Figure 3 shows the original susceptibility images (ie, before registration) acquired in 3 representative neonates with different PMAs at MRI (40.3, 44.4, and 47.4 weeks). In individual neonates, the DGM nuclei were not clearly distinguishable from the surrounding WM on all susceptibility and R2* maps, being the primary difference from typical susceptibility maps obtained in the adult brain. There was also indistinct contrast between the CGM and WM on the conventional susceptibility maps; however, positive susceptibility maps revealed increased CGM-WM contrast. Additionally, high signal intensities were found in the cerebral veins on the positive susceptibility maps. On the other hand, the averaged susceptibility templates demonstrated common contrast across all neonates while suppressing individual variations (eg, pial and cortical vein signals), as shown in Fig 4. The negative susceptibility maps revealed high signal intensities in areas of WM linked to early myelination, such as the posterior limb of the internal capsule, corpus callosum, and corticospinal tracts, which were best visualized on the axial, sagittal, and coronal planes, respectively. However, most other WM regions potentially unmyelinated showed slightly lower diamagnetism than the CGM. Interestingly, the positive susceptibility maps indicated low paramagnetism in both the aforementioned myelinated WM regions as well as unmyelinated WM regions at birth, such as the corona radiata, optic radiation, and external capsule. The thalamus, brainstem, and cerebellum exhibited elevated signal intensities on the negative susceptibility maps. The thalamus also showed high signals on the positive susceptibility maps. In addition, the primary sensorimotor cortex demonstrated high signals on both the positive and negative susceptibility maps.

FIG 3.
FIG 3.

Original susceptibility (in parts per billion) and R2* (in hertz) maps before registration, acquired in 3 neonates with different PMAs at MRI of 40.3 (A), 44.4 (B), and 47.4 (C) weeks. χ, χ+, and χ– denote conventional, positive, and negative susceptibilities. High paramagnetism was found in the veins on the conventional susceptibility and positive susceptibility maps. Positive susceptibility maps also show increased contrast between CGM and WM compared with conventional susceptibility maps.

FIG 4.
FIG 4.

Templates of T2-weighted anatomic images (A) and conventional (B), positive (C), and negative (D) susceptibility maps (in parts per billion), and R2* maps (in hertz, E) in the axial (3 different levels), sagittal, and coronal planes. Averaged susceptibility maps revealed substantial contrasts in several regions that were invisible on the maps from individual neonates.

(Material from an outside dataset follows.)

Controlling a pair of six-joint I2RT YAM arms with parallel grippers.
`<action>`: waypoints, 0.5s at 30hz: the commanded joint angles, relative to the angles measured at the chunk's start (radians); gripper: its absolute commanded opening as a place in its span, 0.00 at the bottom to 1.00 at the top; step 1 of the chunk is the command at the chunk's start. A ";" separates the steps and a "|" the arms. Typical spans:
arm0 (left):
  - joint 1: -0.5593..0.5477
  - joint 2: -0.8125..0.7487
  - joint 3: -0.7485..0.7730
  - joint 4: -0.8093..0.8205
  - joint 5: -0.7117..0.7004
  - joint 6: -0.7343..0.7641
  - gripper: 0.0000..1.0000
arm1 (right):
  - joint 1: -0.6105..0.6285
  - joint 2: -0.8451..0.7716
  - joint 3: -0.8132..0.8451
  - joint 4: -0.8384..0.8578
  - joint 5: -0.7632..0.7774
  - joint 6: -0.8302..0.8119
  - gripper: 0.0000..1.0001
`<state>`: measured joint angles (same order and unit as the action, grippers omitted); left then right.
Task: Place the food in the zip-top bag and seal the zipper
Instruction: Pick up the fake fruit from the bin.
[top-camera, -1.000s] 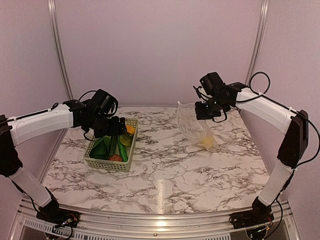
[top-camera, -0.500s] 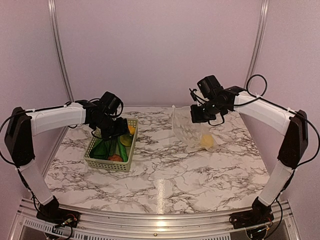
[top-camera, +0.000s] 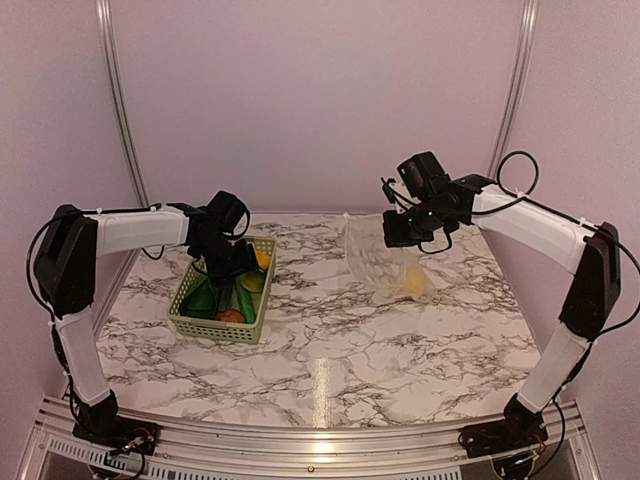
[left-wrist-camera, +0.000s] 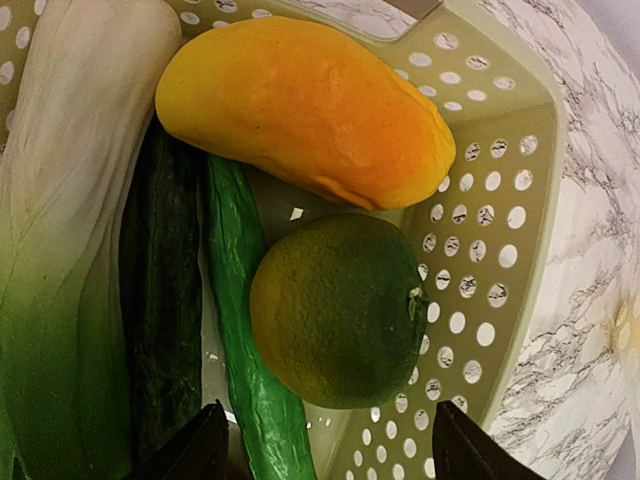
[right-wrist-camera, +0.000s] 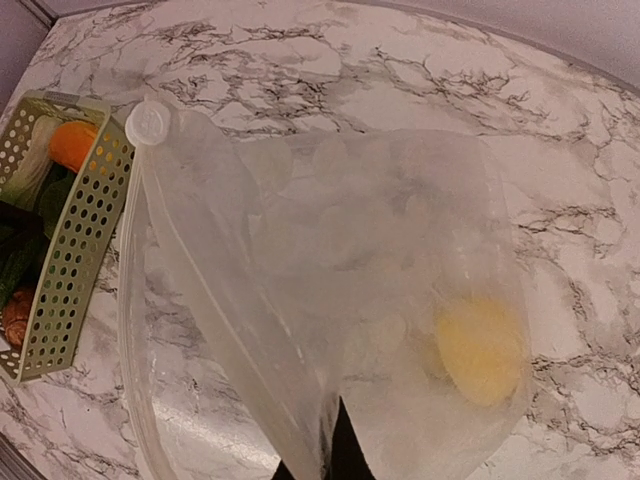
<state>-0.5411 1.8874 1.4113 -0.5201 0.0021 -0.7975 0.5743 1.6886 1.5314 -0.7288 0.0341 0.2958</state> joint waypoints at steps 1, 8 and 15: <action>0.021 0.038 0.024 0.028 0.048 -0.014 0.71 | 0.010 -0.029 -0.005 0.021 -0.005 0.014 0.00; 0.037 0.081 0.041 0.064 0.098 -0.003 0.70 | 0.010 -0.028 -0.005 0.015 -0.012 0.015 0.00; 0.038 0.115 0.063 0.093 0.131 0.000 0.69 | 0.010 -0.035 -0.012 0.003 -0.014 0.017 0.00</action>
<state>-0.5076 1.9732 1.4422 -0.4534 0.0994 -0.8036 0.5743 1.6878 1.5253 -0.7212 0.0269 0.3023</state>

These regions included the thalamus, brainstem, sensorimotor cortex, and WM fiber tracts, such as the corona radiata, optic radiation, external capsule, posterior limb of the internal capsule, corpus callosum, and corticospinal tract. T2-w indicates T2-weighted.

Quantitative Analysis

All regional mean susceptibilities and R2* are summarized in Table 2, and pair-wise comparisons within each ROI group are illustrated in Fig 5. While there were no significant differences in conventional susceptibility among the CGM, WM, and DGM, the CGM and DGM showed significantly higher mean positive susceptibility and significantly lower mean negative susceptibility compared with the WM (P < .0001). Of note, despite the higher diamagnetic signals in the potentially myelinated WM regions, the overall WM showed significantly higher mean negative susceptibility than the CGM and DGM. Among the DGM subregions, the thalamus showed significantly lower mean negative susceptibilities than the other subregions (P < .0001). Among the 4 brain lobes, the occipital lobe showed significantly higher mean positive susceptibility and significantly lower mean negative susceptibility than the frontal lobe (P < .0001). Table 3 contains the results of linear regression between the regional mean susceptibility (or R2*) and PMA in only those ROIs showing significant associations. The Online Supplemental Data show the distributions of mean susceptibilities and mean R2* across PMA in these ROIs. While there was no significant association of conventional susceptibility with PMA, there were significant associations of positive and negative susceptibilities with PMA: the putamen (χ+, χ–) and globus pallidus (χ+). Among all these ROIs, the globus pallidus showed the highest rate of temporal change (0.527 parts per billion/week).

FIG 5.
FIG 5.

Comparison of mean susceptibilities and R2* between ROIs within each ROI group. Each asterisk indicates a significant difference (P < .0008). † indicates significant differences between all possible pairs within the ROI group except for the comparison between the caudate nucleus and putamen (P < .0008). ‡ indicates significant differences between all possible pairs within the ROI group except for the comparison between the frontal and parietal lobes (P < .0008). Open circles represent outliers, defined as data points that are beyond 1.5 times the interquartile range, larger above the third quartile or below the first quartile. ppb indicates parts per billion.

View this table:
Table 2:

Means of regional mean magnetic susceptibilitiesa (in parts per billion) and R2* (in hertz) in each ROI

View this table:
Table 3:

Parameters of linear regression between the measurement (susceptibility or R2*) and PMA in the ROIs showing significant associations (P < .0011)

DISCUSSION

In this study, we measured the magnetic susceptibilities of the normal neonate brain in the first 2 months of life, separating positive and negative susceptibility sources. On the conventional susceptibility maps, we visually observed lower susceptibilities along most WM fiber tracts. However, when decomposed into the positive and negative susceptibilities, the magnetic susceptibility exhibited different patterns in the WM. While negative susceptibility maps demonstrated high diamagnetism only in the myelinated WM tracts, positive susceptibility maps demonstrated low paramagnetism in both myelinated and unmyelinated WM regions. Negative susceptibility maps also depicted high diamagnetism in other regions associated with early myelination, including the thalamus and brainstem. In the quantitative analysis, we confirmed that the mean positive susceptibility was significantly lower in the WM than in the CGM and DGM. We also found that the mean negative susceptibility was significantly higher in the WM than in the CGM and DGM due to large unmyelinated WM regions with lower diamagnetism. Among the DGM nuclei, the thalamus demonstrated the lowest mean negative susceptibility, and the putamen and global pallidus exhibited mean positive and/or mean negative susceptibility significantly associated with PMA. Among the 4 brain lobes, the occipital lobe showed significantly higher mean positive susceptibility and significantly lower mean negative susceptibility than the frontal lobe.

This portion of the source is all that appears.